Um Karina Wuttke und Mario Torster kommunizieren lassen zu können, ist eine Dolmetscherin gekommen, Rita Spring, Kind gehörloser Eltern. Ihre Gebärdensprache soll die Brücke zwischen beiden sein.

This is commented on in the blog of a deaf woman, Jule, die welt mit den augen schauen.

She calls the interpreter a CODA (Child of Deaf Adults). CODAs often have to help their parents outside the home. The interpreter doesn’t give a complete translation for the deaf man, who comes over as a bit slow in consequence. She also says at the beginning that it’s impossible to say as much in sign language as in speech (that even struck me as odd).

Die Dolmetscherin lässt wieder ihre Hände fliegen, Karina Wuttke horcht in die Stille, Mario Torster liest aus Frau Springs Gesten. Er sieht die beiden Frauen reden, lachen und muss auf eine Erklärung warten. Wer denkt, ein Gehörloser habe es leichter, weil er ja »nur« nicht hören kann, hat sich in diesem Fall getäuscht. Es ist ein Interview mit Zeitverzögerung.

The interpreter’s hands start flying back and forth again, Karina Wuttke listens to the silence, while Mario Torster reads Ms Spring’s gestures. He sees the two women talking and laughing and has to wait for an explanation. If you thought the deaf had it easier because the only thing they cannot do is hear, you can think again. There is a time lag in the interview.

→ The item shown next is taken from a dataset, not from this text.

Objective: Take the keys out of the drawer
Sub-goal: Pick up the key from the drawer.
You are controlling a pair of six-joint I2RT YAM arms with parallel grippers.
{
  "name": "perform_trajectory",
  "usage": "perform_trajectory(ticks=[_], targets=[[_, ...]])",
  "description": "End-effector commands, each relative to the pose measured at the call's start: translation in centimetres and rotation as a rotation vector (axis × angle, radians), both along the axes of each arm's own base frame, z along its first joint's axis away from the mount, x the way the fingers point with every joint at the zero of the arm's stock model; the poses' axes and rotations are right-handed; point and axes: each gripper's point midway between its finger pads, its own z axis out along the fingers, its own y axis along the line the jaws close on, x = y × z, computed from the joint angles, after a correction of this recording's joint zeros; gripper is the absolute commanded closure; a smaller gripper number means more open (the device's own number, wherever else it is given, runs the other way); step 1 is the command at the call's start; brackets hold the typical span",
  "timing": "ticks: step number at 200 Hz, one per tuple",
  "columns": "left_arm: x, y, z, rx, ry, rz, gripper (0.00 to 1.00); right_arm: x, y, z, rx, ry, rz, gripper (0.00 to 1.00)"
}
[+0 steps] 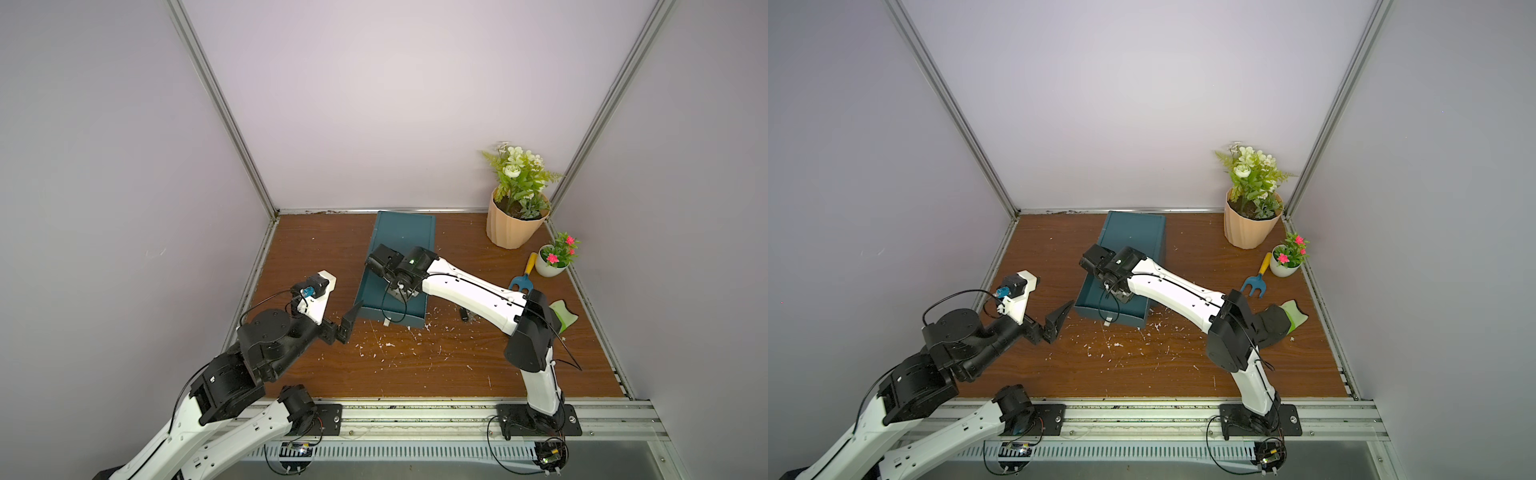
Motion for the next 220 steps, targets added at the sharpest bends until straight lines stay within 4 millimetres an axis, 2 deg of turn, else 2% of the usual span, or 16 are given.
perform_trajectory(ticks=[1,16,56,113,141,172,220], targets=[[0.1,0.1,1.4,-0.033,-0.022,0.013,0.01,-0.3,-1.3,1.1,0.015,-0.017,-0.032,0.91],[0.1,0.1,1.3,-0.032,-0.02,0.014,0.01,-0.6,-0.6,0.3,0.041,0.021,-0.016,0.91],[0.1,0.3,1.3,-0.039,-0.015,0.022,0.01,-2.3,2.7,-0.9,0.141,0.121,0.071,0.91],[0.0,0.4,1.3,-0.04,-0.016,0.022,0.01,-2.9,7.6,-1.3,0.23,0.192,0.161,0.9],[0.0,0.5,1.2,-0.037,-0.017,0.023,0.01,-1.8,8.6,0.5,0.265,0.142,0.156,0.9],[0.0,0.4,1.2,-0.039,-0.018,0.022,0.01,-0.9,8.5,2.7,0.282,0.083,0.145,0.89],[0.2,0.1,1.2,-0.029,-0.016,0.013,0.01,-0.7,8.3,6.2,0.35,0.046,0.142,0.77]])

Why on earth did the interpreter not interpret simultaneously, or rather, more simultaneously? Well, there is always a time lapse in interpreted interviews, but that would not call for any comments.

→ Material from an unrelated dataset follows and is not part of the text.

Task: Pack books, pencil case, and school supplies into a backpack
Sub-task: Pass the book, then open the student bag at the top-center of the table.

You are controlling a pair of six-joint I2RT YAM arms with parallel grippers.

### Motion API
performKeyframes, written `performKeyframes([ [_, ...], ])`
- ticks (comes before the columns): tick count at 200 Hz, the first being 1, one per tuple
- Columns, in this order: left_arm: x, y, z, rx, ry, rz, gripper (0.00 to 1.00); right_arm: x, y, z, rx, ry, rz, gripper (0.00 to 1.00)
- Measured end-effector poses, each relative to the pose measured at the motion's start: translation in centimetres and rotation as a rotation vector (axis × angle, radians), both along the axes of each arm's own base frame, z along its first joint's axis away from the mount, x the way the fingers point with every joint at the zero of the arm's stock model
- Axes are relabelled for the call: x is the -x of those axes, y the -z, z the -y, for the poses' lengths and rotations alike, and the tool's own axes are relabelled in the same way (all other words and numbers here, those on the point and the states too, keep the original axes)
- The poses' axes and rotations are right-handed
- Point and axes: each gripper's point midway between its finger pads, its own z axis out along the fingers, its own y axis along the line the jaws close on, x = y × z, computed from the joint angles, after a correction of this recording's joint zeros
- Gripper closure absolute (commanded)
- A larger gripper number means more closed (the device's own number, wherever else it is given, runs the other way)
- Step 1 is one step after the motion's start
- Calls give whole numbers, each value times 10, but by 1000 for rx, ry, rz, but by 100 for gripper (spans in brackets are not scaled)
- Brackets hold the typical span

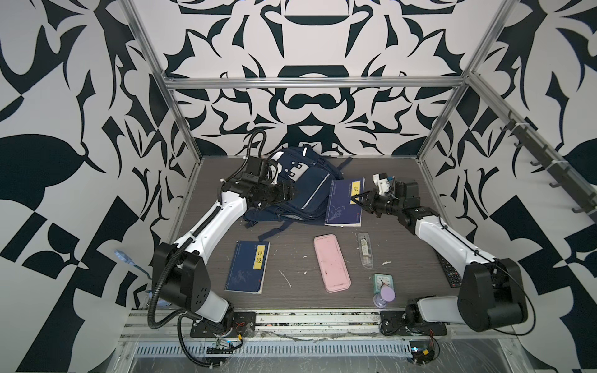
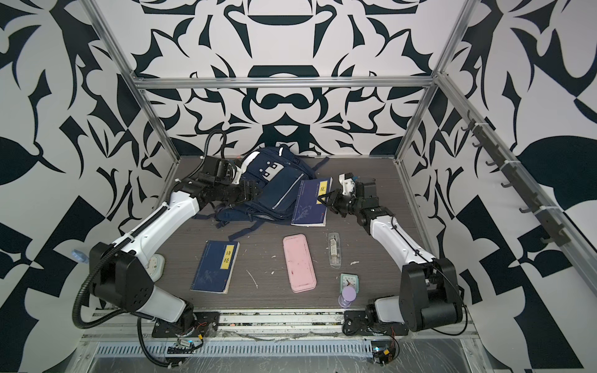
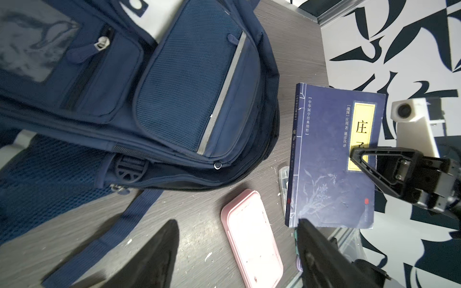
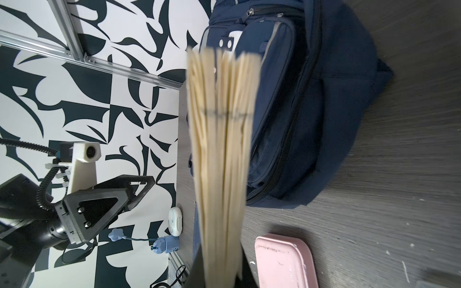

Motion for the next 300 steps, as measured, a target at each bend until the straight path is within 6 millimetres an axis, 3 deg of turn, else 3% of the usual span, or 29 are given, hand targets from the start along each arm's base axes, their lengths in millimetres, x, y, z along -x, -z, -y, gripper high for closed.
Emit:
performKeyframes([
  [42, -11, 17, 35, -111, 54, 7, 21, -3, 3, 13, 3, 32, -16, 100],
  [80, -17, 47, 64, -238, 106, 8, 21, -3, 9, 22, 10, 60, -50, 100],
  [126, -21, 88, 87, -364, 160, -9, 22, -1, 19, 29, 36, 80, -86, 100],
  [161, -26, 106, 103, -420, 198, -7, 22, 1, 23, 30, 47, 83, -105, 100],
  [300, -27, 138, 109, -623, 274, 46, 27, 8, 34, 40, 112, 121, -133, 100],
])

The very idea of interviewing a blind person and a deaf person is not well received by this blogger, nor by the Behindertenparkplatz blogger, from whom I got the links.

Despite the problems, for me it was interesting to read in detail about how the two of them use the internet, or how useful mobile phones are to them. Or how a blind person forms an impression of Gerhard Schröder:

Typischer Macho. Der Stimme nach ein absolut arroganter Mensch, selbstherrlich, überstülpend.